**Assigned task**. One number is the expected answer: the count of lines in the material below containing the word "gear".
(Dataset entries Opens)
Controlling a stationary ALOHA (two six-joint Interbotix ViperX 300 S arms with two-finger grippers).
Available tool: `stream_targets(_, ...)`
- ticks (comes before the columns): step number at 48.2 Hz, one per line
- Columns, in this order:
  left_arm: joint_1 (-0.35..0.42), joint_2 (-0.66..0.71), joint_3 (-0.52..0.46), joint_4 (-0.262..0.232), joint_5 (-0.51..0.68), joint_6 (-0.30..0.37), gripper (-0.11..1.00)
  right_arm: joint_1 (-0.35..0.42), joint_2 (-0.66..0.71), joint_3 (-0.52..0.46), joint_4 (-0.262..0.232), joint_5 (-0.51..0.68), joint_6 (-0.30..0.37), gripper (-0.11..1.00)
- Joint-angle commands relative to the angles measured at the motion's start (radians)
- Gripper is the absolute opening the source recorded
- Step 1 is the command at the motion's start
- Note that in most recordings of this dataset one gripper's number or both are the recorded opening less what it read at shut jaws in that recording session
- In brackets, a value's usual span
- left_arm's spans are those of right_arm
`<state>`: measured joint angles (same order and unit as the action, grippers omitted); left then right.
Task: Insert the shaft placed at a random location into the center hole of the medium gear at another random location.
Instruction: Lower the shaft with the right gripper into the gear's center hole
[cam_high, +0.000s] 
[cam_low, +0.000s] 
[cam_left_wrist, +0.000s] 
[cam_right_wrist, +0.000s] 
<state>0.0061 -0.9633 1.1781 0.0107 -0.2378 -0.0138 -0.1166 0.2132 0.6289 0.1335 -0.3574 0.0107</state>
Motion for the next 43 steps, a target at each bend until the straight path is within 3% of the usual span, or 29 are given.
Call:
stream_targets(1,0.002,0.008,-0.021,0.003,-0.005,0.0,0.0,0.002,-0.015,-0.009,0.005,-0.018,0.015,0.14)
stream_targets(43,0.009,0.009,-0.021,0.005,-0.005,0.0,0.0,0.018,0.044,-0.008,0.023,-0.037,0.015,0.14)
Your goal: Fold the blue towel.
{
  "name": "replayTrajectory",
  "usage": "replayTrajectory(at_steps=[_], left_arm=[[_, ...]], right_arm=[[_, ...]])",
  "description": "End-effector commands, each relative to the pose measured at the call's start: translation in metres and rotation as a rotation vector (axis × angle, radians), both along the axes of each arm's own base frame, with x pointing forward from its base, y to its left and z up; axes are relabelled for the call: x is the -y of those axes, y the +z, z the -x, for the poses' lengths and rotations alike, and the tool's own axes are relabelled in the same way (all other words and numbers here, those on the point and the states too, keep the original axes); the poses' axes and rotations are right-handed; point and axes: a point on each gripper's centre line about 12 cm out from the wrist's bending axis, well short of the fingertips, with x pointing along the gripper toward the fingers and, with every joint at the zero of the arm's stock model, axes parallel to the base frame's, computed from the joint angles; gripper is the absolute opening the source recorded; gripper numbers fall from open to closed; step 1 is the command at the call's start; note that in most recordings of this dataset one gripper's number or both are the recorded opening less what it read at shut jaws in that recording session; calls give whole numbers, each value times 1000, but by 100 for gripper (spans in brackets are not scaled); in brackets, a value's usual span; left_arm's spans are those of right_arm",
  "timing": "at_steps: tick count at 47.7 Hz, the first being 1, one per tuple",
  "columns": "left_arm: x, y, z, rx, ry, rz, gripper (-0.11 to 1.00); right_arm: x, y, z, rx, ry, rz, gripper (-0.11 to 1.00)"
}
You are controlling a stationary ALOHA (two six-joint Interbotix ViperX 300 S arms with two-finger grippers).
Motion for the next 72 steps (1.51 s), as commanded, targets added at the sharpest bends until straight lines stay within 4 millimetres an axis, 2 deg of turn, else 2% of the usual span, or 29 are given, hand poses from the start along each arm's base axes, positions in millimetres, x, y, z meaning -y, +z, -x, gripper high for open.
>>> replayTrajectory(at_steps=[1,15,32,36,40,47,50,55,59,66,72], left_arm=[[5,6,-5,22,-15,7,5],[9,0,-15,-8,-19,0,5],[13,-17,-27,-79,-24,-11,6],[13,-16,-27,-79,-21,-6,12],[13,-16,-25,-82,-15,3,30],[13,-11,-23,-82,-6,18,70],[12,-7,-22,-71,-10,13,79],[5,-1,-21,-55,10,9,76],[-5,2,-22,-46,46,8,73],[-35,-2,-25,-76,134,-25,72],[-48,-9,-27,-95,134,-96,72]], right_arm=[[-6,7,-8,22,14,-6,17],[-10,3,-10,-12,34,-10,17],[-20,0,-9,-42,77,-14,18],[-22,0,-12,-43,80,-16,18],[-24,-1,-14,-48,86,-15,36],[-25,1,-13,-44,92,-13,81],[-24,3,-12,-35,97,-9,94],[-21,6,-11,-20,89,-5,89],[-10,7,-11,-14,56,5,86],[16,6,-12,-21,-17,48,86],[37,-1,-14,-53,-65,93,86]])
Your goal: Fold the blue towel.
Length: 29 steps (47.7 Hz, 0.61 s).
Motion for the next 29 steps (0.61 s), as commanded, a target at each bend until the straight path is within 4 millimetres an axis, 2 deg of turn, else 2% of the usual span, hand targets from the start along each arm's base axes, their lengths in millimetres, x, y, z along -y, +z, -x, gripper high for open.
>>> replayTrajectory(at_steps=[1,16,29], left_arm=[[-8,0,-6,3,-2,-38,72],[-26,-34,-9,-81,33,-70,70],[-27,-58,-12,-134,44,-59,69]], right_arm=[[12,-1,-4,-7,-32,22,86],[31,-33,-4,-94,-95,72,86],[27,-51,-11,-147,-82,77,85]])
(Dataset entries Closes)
**Solution to this task**. 2